Bisnis.com, JAKARTA – Pemerintah bakal melakukan diskriminasi terhadap kaum perempuan melalui rancangan undang-undang (RUU) Ketahanan Keluarga.
Dalam pasar 25 ayat 2 dan 3 berisi tentang kewajiban suami dan istri. Pasal 25 ayat 2 berisi tentang kewajiban suami antara lain memberikan keperluan hidup berumah tangga sesuai dengan kemampuannya dan bertanggung jawab atas legalitas kependudukan keluarga.
Sedangkan dalam pasar 3, tertulis bahwa istri wajib mengatur rumah tangga sebaik-baiknya, menjaga keutuhan keluarga dan memperlakukan suami dan anak secara baik.

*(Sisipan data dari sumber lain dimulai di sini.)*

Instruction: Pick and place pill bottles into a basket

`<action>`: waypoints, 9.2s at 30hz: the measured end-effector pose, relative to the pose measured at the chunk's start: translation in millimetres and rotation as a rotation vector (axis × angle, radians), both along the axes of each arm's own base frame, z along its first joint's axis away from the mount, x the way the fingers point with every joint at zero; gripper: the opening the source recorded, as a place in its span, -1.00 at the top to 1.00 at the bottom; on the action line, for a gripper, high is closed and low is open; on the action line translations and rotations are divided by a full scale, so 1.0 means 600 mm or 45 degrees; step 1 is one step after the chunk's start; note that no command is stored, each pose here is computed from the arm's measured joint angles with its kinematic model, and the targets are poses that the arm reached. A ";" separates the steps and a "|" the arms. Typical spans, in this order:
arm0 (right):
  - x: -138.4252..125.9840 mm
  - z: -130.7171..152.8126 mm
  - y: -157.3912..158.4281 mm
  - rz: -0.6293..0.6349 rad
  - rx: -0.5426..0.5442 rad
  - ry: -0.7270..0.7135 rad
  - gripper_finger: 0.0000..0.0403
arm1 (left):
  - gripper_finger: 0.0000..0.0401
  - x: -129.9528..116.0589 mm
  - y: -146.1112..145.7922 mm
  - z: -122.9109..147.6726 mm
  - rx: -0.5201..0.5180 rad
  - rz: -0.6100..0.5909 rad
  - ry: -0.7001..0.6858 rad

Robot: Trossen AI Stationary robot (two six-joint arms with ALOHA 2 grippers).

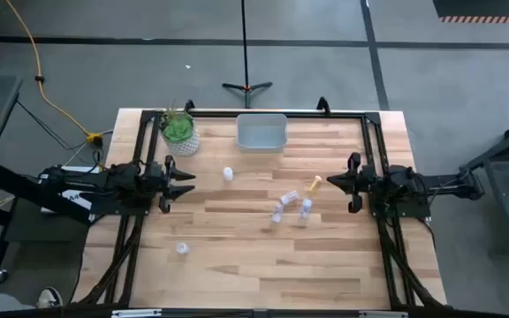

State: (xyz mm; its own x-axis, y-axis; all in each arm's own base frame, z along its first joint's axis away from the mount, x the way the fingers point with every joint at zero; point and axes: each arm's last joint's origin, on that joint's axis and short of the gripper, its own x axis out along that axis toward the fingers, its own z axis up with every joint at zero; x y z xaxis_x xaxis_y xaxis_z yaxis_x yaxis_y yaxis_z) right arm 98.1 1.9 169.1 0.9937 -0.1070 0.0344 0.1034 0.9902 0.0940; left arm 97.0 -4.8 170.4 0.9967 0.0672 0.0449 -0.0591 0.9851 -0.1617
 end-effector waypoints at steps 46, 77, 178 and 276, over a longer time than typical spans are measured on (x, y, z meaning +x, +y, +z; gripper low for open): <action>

Peneliti Bidang Sosial The Indonesian Institute, Nopitri Wahyuni, menilai RUU Ketahanan Keluarga menunjukkan adanya diskriminasi terhadap perempuan dan kelompok minoritas. Dia mengungkapkan bahwa secara spesifik, mengkotak-kotakan peran suami dalam wilayah ekonomi dan peran istri dalam wilayah domestik, memicu adanya potensi adanya domestikasi perempuan.
Adanya kewajiban mengatur urusan rumah tangga bagi istri mengecilkan konteks sosio-ekonomi di Indonesia, yang banyak mendorong perempuan terlibat dalam aktivitas ekonomi.
“Bagaimana dengan perempuan kepala keluarga (single-headed family), misalnya, “ tukas Nopitri melalui siaran pers yang diterima Bisnis, Kamis (20/2/2020).
Pandangan tentang kewajiban istri dalam urusan rumah tangga banyak membatasi perempuan terlibat aktif dalam aktivitas ekonomi dan sosial-politik. Hal ini pun yang menyebabkan perempuan dalam pasar kerja masih dianggap sebagai tenaga kerja cadangan alias reserve labor force karena perempuan pun harus mengampu urusan rumah tangga.
Padahal, jika RUU Ketahanan Keluarga mendukung adanya pembagian peran yang seimbang dalam keluarga, tugas-tugas pengaturan rumah tangga maupun pengasuhan anak pun dapat dilakukan oleh suami. Salah satu komunitas yang mendorong pembagian peran setara tersebut diangkat oleh Komunitas Bapak Rangkul maupun Aliansi Laki-Laki Baru.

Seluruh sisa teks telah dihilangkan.